Vingt mille lieues sous les mers | страница 47



– Allons, ami Ned, demanda Conseil, que répondez-vous à l’objection de monsieur ? Je ne puis croire qu’un Américain soit jamais à bout de ressources ! »

Le harponneur, visiblement embarrassé, se taisait. Une fuite, dans les conditions où le hasard nous avait jetés, était absolument impossible. Mais un Canadien est à demi Français, et maître Ned Land le fit bien voir par sa réponse.

« Ainsi, monsieur Aronnax, reprit-il après quelques instants de réflexion, vous ne devinez pas ce que doivent faire des gens qui ne peuvent s’échapper de leur prison ?

– Non, mon ami.

– C’est bien simple, il faut qu’ils s’arrangent de manière à y rester.

– Parbleu ! fit Conseil, vaut encore mieux être dedans que dessus ou dessous !

– Mais après avoir jeté dehors geôliers, porte-clefs et gardiens, ajouta Ned Land.

– Quoi, Ned ? vous songeriez sérieusement à vous emparer de ce bâtiment ?

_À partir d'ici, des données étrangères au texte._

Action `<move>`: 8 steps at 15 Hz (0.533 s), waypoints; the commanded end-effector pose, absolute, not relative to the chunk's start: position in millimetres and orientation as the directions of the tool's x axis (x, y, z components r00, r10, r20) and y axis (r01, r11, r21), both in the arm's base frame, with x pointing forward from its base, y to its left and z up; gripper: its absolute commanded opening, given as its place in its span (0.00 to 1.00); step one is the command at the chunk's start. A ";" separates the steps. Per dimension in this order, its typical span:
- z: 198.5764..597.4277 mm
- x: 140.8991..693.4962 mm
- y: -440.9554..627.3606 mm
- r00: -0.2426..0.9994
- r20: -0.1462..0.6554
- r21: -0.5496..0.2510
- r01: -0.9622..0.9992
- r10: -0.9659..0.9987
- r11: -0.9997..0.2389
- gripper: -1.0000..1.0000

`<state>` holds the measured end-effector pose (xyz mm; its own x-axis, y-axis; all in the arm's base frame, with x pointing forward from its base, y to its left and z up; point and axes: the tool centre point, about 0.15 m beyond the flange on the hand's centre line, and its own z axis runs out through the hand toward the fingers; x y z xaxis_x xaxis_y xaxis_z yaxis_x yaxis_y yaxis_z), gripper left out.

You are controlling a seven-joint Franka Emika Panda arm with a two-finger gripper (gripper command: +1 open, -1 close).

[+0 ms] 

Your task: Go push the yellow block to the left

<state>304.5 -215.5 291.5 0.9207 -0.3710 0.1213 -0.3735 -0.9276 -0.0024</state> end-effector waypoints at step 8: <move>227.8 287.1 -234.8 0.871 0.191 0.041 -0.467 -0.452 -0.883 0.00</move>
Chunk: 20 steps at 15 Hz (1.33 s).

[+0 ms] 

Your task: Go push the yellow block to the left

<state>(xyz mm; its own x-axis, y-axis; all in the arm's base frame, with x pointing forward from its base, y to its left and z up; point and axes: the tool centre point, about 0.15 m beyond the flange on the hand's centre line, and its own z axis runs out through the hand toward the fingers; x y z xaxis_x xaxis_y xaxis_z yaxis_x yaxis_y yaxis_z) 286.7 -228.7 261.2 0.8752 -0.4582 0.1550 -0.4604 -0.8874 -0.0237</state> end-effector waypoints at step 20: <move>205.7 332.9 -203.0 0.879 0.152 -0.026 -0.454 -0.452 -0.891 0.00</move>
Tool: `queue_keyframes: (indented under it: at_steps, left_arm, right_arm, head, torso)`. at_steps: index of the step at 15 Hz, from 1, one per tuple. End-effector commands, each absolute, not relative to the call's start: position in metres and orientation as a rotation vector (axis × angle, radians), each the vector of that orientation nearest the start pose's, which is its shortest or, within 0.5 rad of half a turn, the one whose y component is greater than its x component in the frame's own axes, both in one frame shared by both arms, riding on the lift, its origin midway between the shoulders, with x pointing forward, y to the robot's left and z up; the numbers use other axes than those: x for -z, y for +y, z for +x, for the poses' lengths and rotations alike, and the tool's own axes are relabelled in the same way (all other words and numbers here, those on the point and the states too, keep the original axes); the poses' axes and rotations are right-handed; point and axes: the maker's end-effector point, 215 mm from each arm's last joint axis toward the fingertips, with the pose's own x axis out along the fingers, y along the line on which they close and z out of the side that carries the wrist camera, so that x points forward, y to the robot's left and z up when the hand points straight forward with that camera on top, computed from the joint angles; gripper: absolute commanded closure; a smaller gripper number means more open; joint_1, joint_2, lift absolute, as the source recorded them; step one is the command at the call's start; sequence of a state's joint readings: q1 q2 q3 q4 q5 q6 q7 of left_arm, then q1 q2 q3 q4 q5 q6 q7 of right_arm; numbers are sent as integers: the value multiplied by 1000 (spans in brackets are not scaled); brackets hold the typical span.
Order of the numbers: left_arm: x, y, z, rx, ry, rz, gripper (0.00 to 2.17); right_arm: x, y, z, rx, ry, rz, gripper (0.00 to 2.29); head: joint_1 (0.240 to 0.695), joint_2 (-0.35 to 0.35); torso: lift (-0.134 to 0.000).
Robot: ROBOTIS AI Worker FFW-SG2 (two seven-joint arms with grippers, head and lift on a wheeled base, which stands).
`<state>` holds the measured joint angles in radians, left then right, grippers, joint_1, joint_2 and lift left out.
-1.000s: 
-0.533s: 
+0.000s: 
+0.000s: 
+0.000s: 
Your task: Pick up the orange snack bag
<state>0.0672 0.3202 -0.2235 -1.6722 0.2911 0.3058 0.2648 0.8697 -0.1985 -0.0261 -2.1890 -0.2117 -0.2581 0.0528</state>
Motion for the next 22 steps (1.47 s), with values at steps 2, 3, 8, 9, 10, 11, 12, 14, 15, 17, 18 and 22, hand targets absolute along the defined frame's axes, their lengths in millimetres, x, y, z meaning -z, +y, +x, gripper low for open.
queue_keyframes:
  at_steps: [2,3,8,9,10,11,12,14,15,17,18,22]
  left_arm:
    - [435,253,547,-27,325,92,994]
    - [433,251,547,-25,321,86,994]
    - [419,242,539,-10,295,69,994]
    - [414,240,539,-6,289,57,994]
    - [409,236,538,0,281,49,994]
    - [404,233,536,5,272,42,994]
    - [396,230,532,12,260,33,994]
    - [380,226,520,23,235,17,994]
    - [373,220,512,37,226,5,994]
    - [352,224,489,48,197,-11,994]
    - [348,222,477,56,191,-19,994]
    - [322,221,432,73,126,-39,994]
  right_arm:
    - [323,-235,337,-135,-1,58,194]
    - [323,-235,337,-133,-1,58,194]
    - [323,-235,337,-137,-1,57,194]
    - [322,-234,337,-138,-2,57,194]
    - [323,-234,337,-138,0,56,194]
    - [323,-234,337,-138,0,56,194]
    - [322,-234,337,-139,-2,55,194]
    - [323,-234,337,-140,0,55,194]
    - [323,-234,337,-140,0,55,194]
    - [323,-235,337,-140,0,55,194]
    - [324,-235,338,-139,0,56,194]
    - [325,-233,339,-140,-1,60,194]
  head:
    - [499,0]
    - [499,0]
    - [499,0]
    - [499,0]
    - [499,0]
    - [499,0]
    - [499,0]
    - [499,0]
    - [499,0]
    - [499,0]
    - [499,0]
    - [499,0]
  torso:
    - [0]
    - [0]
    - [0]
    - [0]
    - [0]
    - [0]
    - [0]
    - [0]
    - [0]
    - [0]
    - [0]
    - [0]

– Très sérieusement, répondit le Canadien.

– C’est impossible.

– Pourquoi donc, monsieur ? Il peut se présenter quelque chance favorable, et je ne vois pas ce qui pourrait nous empêcher d’en profiter. S’ils ne sont qu’une vingtaine d’hommes à bord de cette machine, ils ne feront pas reculer deux Français et un Canadien, je suppose ! »

Mieux valait admettre la proposition du harponneur que de la discuter. Aussi me contentai-je de répondre :

« Laissons venir les circonstances, maître Land, et nous verrons. Mais, jusque-là, je vous en prie, contenez votre impatience. On ne peut agir que par ruse, et ce n’est pas en vous emportant que vous ferez naître des chances favorables. Promettez-moi donc que vous accepterez la situation sans trop de colère.

– Je vous le promets, monsieur le professeur, répondit Ned Land d’un ton peu rassurant. Pas un mot violent ne sortira de ma bouche, pas un geste brutal ne me trahira, quand bien même le service de la table ne se ferait pas avec toute la régularité désirable.

– J’ai votre parole, Ned », répondis-je au Canadien.

Puis, la conversation fut suspendue, et chacun de nous se mit à réfléchir à part soi. J’avouerai que, pour mon compte, et malgré l’assurance du harponneur, je ne conservais aucune illusion. Je n’admettais pas ces chances favorables dont Ned Land avait parlé. Pour être si sûrement manœuvré, le bateau sous-marin exigeait un nombreux équipage, et conséquemment, dans le cas d’une lutte, nous aurions affaire à trop forte partie. D’ailleurs, il fallait, avant tout, être libres, et nous ne l’étions pas. Je ne voyais même aucun moyen de fuir cette cellule de tôle si hermétiquement fermée. Et pour peu que l’étrange commandant de ce bateau eût un secret à garder – ce qui paraissait au moins probable –, il ne nous laisserait pas agir librement à son bord. Maintenant, se débarrasserait-il de nous par la violence, ou nous jetterait-il un jour sur quelque coin de terre ? c’était là l’inconnu. Toutes ces hypothèses me semblaient extrêmement plausibles, et il fallait être un harponneur pour espérer de reconquérir sa liberté.